4 Things You Didn’t Know About Skid Steer Loaders

Perhaps you have a skid steer loader out in the garage that helps you manage work around the farm. Perhaps you are a municipal contractor or work on construction sites as an operator.

Either way, if you’re familiar with skid steer loaders, you know how capable (and how versatile) they can be. 

But did you know these facts about them?

1.  Skid steer loaders typically have no dedicated steering mechanism (hence the name).

Unlike many machines, skid steer loaders don’t have a drive mechanism like most vehicles that allows them to turn by shifting the orientation of their wheels or tracks. In fact, this is why they are called skid steers.

Instead of changing the angle or alignment of the wheels or tracks, to turn a skid steer loader, the machine allows the operator to run the wheels or tracks at different speeds from each other. This enables one side of the loader to skid across the ground – and therefore the name.

This maneuver tears up the ground, but the skid steer loader’s rigid frame and strong bearings help prevent damage to the machine.

2.  They’re not exactly new

Skid steers might seem like machines of the modern age, but they’re well more than half a century old at this point.
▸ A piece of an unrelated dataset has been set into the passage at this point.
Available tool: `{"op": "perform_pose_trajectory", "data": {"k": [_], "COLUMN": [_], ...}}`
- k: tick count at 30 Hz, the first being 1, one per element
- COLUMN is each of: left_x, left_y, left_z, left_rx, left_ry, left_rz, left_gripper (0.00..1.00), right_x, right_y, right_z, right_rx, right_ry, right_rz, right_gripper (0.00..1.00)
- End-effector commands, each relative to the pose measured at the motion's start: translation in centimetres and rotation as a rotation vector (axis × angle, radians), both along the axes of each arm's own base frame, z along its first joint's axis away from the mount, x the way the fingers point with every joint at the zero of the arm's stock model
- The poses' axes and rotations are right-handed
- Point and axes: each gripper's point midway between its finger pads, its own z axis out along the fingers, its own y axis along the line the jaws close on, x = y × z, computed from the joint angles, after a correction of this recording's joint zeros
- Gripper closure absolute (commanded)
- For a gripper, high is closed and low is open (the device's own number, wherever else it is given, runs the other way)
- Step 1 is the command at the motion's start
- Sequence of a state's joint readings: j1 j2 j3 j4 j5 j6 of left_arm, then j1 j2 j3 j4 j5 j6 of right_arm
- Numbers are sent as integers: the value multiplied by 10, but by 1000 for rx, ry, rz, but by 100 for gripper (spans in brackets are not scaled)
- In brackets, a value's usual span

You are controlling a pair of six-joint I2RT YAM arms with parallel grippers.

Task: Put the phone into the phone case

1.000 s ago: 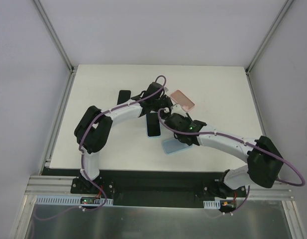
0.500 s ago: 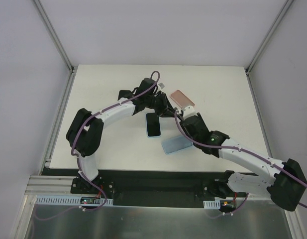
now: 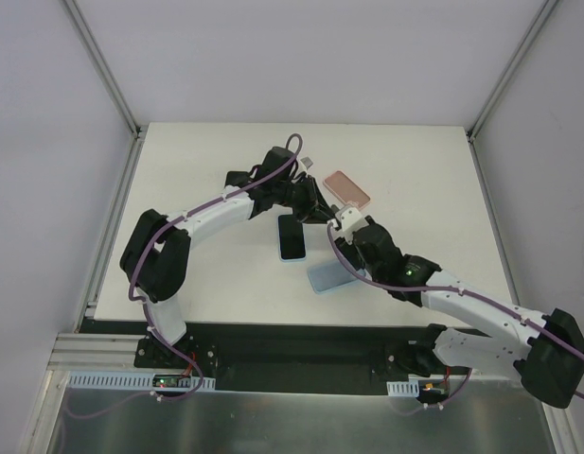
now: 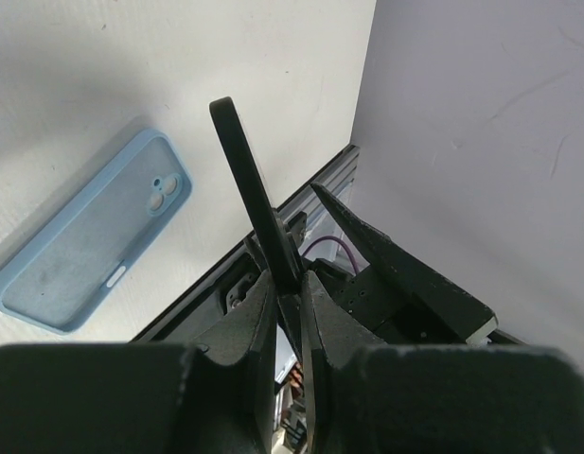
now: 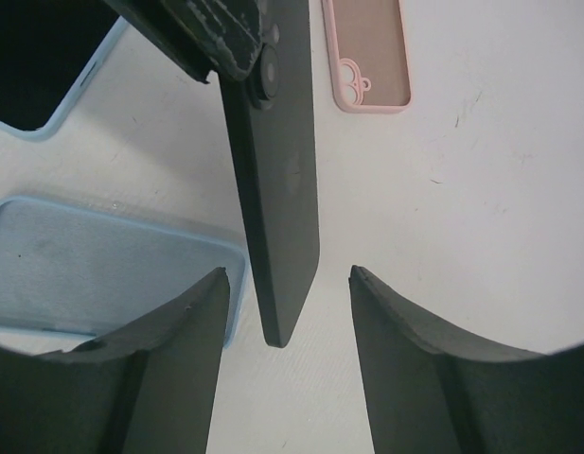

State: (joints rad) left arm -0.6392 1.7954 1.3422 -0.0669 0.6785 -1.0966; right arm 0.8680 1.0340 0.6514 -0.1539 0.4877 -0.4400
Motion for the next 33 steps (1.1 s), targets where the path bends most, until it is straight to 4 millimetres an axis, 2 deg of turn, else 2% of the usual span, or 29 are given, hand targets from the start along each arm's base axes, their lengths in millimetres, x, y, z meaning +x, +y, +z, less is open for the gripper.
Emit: {"op": "perform_pose_trajectory", "data": {"k": [1,8,11,14,22,25,31,33], "left_x": [-4,-5,-3,-4,-12,-16,-20,-20], "left_y": [2,3,4,3,7,9,13,15], "left_z": [43,45,45,47,50,51,53,53], "left_rx": [-81,-81,-78,-82,-88,-91,-92,-90], "left_ry": [-51,-36,-36,-35,-22,-18,-36,-55], "left_rz": [-18,-15,-10,-14,-24,-26,-34,-36], "left_gripper": [100,100,100,100,100,100,100,84], "right_x": [5,7,8,12,20,22,20,19], "right_y": [14,20,25,21,16,19,16,18], "right_z": [8,5,7,3,-1,-2,-5,-4], "right_rx": [12,-35,-61,-102,-152,-159,-169,-143], "right_ry": [-27,-19,-29,-29,-45,-37,-23,-17], "right_rz": [44,73,83,57,7,8,-7,-13], "right_gripper": [44,43,40,40,51,57,98,98]}}
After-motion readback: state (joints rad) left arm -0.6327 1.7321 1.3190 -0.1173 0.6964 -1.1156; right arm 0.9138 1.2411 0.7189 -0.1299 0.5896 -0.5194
In fact, the first machine was created in 1958, over 60 years ago. 

It all started with a vision, and with two blacksmithing students in Minnesota, a few years earlier. They created a design between 1956 and 1957, and by 1958, a company known as Keller Manufacturing had created the first official skid steer loader.

It had three wheels and didn’t look much like the skid steers of today – but it paved the way for improvements in design that would yield the Toro Dingo, Ditch Witch, and Bobcat skid steers we all know.
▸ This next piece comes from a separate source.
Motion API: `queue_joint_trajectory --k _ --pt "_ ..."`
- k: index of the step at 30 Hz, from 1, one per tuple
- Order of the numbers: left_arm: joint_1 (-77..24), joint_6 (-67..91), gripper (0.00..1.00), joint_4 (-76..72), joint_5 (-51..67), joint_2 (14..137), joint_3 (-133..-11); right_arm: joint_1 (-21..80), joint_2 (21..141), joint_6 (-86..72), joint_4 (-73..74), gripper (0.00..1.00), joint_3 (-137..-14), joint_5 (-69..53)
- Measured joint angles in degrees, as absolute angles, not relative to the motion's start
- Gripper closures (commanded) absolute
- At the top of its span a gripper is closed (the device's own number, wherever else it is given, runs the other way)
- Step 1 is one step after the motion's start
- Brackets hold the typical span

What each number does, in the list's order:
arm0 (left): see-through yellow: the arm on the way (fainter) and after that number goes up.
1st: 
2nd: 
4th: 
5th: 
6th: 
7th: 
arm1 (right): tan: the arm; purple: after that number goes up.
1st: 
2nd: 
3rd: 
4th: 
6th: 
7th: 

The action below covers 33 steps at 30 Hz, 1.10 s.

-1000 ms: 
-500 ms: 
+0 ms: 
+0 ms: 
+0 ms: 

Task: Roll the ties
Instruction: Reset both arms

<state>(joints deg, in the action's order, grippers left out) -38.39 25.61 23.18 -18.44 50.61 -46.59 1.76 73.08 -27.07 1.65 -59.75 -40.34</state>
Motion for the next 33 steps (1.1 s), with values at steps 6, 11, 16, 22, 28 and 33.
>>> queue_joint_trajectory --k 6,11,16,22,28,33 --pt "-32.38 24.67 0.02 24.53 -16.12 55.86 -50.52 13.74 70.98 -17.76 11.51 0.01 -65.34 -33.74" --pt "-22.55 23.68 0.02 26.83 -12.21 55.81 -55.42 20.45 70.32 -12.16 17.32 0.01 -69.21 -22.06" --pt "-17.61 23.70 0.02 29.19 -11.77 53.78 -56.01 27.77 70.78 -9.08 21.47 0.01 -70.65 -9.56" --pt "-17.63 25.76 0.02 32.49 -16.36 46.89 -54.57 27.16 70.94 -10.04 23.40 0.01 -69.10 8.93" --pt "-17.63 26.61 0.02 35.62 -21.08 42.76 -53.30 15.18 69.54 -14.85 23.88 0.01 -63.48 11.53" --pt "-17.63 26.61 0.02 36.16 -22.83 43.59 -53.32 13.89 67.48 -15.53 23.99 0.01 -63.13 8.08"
3.  The skid loader was invented to manage manure

Believe it or not, the original skid steer loader wasn’t invented to knock down buildings, clear brush, or clean up demolition debris.

In fact, it was created with the vision of managing large loads of turkey manure. A farmer by the name of Eddie Velo, who was involved in the turkey industry, needed a way to clear two-story barns of manure.
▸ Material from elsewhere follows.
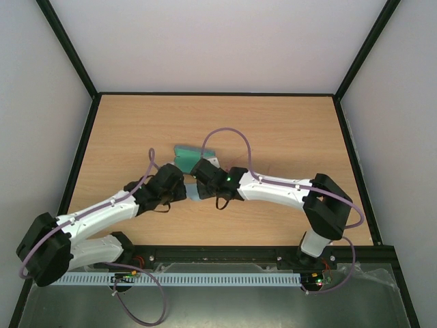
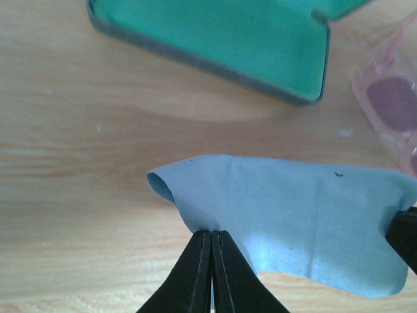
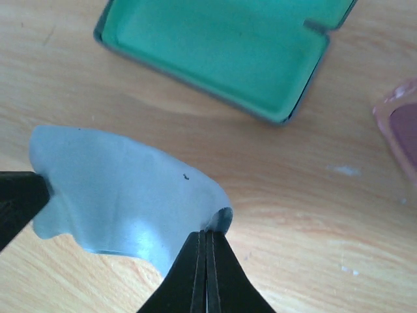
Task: Organize the sunglasses
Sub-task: Pick up the glasses cleaning cloth from the center of the board, then place the glasses cleaning cloth in the sunglasses case.
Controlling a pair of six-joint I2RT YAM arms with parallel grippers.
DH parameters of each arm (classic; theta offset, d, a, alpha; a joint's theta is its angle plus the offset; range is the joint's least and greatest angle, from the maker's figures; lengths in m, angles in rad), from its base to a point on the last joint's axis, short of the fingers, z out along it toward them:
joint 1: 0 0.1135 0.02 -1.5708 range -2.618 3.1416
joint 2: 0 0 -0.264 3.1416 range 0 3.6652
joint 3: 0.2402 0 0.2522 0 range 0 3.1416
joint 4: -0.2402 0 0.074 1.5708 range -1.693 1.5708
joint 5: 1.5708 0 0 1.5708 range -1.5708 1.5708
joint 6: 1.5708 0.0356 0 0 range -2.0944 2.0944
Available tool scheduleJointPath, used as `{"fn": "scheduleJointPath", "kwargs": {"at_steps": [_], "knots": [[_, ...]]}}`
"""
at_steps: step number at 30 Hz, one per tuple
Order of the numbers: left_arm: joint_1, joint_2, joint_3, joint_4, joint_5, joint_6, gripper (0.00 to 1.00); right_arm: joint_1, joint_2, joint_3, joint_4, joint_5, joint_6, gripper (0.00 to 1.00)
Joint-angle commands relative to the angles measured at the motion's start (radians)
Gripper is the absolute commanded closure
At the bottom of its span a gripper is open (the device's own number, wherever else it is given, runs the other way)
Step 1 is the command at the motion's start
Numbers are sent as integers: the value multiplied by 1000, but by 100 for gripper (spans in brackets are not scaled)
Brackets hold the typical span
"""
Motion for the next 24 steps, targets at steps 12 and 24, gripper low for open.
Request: {"fn": "scheduleJointPath", "kwargs": {"at_steps": [12, 24], "knots": [[253, 199, 196, 40, 84, 244, 98, -97, 159, 217, -86, 12, -38, 99], [312, 342, 271, 132, 111, 312, 98, -147, 225, 237, -40, 37, -22, 99]]}}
The tractors of the time were too heavy to operate on second-story levels, and not maneuverable enough to be practical, anyway.

4.  When equipped with capable skid steer attachments, skid steers are truly all-purpose machine 

Skid steers are much more versatile than they appear at first look, especially when equipped with attachments that are designed for niche applications.

Some manufacturers, like Spartan Equipment, produce skid steer loader attachments that are compatible with a wide range of popular skid steer models.

Their attachments are made in the United States with American steel, and many are covered by generous warranties and eligible for free shipping. 

Moreover, they offer a comprehensive catalog of highly specialized skid steer attachments including but not limited to bucket attachments, dozer blades, graders, grapple buckets and rakes, and much more. Visit their website to learn more.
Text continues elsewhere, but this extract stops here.